Vous dénoncez aussi les « élites », politiques ou artistes, qui affichent ouvertement leur « mépris » à l’égard des forces de l’ordre…

Quand des gens comme Omar Sy – qui est la personnalité préférée des Français – signent une tribune contre les flics en affirmant qu’ils sont racistes et qu’ils mutilent, c’est une catastrophe. Les policiers en font les frais et subissent les conséquences de ces paroles. Quand l’ancien président de la République, François Hollande, se fait photographier à côté de Théo à l'hôpital, c’est la police qui est salie. Quand les élus de la France insoumise dénoncent en permanence des violences policières en faisant abstraction de ce qu’il se passe objectivement dans les manifestations, ils affaiblissent le vivre ensemble, oublient que la police est un facteur de paix sociale.

Je fais partie de ceux qui reconnaissent que tout n’est pas parfait. Que parfois, parmi les forces de l’ordre, certains ont des gestes inappropriés ou commettent des violences illégitimes. Mais il ne faut pas faire de généralité, ils sont minoritaires. Ces faits doivent évidemment être traités sereinement par la justice. Mais on ne peut pas résumer à ça l’action des forces de l’ordre à qui on demande beaucoup.

Hausse des suicides, manque de considération, dégradations des conditions de travail… Début octobre, environ 27.000 policiers selon les organisateurs ont défilé dans Paris pour exprimer leur ras-le-bol. Que faudrait-il faire pour changer les choses ?

Les causes de cette grogne sont légitimes, j’en veux pour preuve le nombre important de manifestants dans la rue ce jour-là. Premièrement, il faut espérer qu’un jour, dans ce pays, la population et la classe politique donnent un peu de respect et de considération aux forces de l’ordre, au regard de tout ce qui leur est demandé. On ne demande pas de l’amour, mais du respect et de la considération pour une force régalienne au service de tous.

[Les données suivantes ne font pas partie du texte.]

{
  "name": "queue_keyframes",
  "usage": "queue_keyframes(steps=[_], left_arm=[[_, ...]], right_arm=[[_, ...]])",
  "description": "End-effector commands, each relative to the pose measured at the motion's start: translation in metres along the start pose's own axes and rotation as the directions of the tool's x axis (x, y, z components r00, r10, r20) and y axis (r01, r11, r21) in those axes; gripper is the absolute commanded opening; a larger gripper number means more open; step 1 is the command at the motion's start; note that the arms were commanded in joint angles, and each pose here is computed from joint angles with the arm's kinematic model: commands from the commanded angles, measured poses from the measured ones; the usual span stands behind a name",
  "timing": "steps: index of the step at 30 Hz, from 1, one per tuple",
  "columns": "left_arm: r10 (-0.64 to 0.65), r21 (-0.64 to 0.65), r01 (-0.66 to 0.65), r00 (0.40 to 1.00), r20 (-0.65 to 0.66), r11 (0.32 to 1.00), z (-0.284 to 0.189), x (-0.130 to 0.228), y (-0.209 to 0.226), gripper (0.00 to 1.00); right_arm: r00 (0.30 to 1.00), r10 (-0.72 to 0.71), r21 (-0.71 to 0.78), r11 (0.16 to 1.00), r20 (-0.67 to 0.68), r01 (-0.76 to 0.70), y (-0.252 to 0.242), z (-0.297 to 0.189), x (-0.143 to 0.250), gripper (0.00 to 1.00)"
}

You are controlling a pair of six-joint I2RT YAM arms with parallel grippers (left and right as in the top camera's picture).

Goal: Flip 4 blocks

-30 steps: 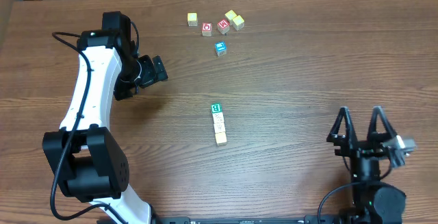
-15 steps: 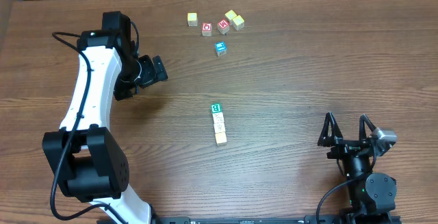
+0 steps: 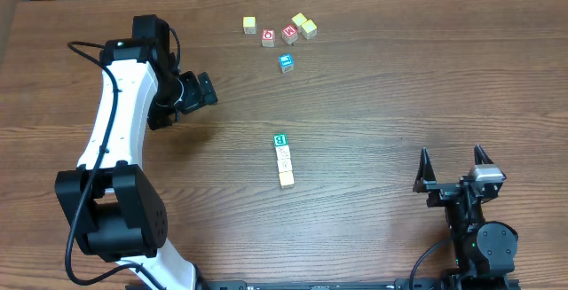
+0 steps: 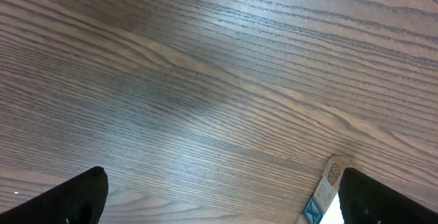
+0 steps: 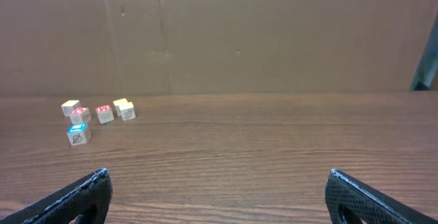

Deuxièmement, il faut donner aux policiers les moyens de se rapprocher de la population. La police est exsangue, sans moyen. La sécurité publique, la police généraliste, a été trop longtemps laissée de côté alors qu’elle est censée répondre à de nombreuses problématiques. Il faut nous permettre de redorer notre blason, de montrer qu’on est utile en termes de prévention, de protection, mais aussi pour faire cesser les nuisances dont les gens sont victimes. On attend donc beaucoup du fameux Livre blanc de la sécurité intérieure qui est en cours d’écriture. Il faut concevoir une police plus moderne, ne pas rester sur les schémas qui datent d’il y a plus de 40 ans.

*« La haine dans les yeux », de David Le Bars (avec Frédéric Ploquin), paru le 13 novembre 2019 aux éditions Albin Michel. 220 pages, 18 euros.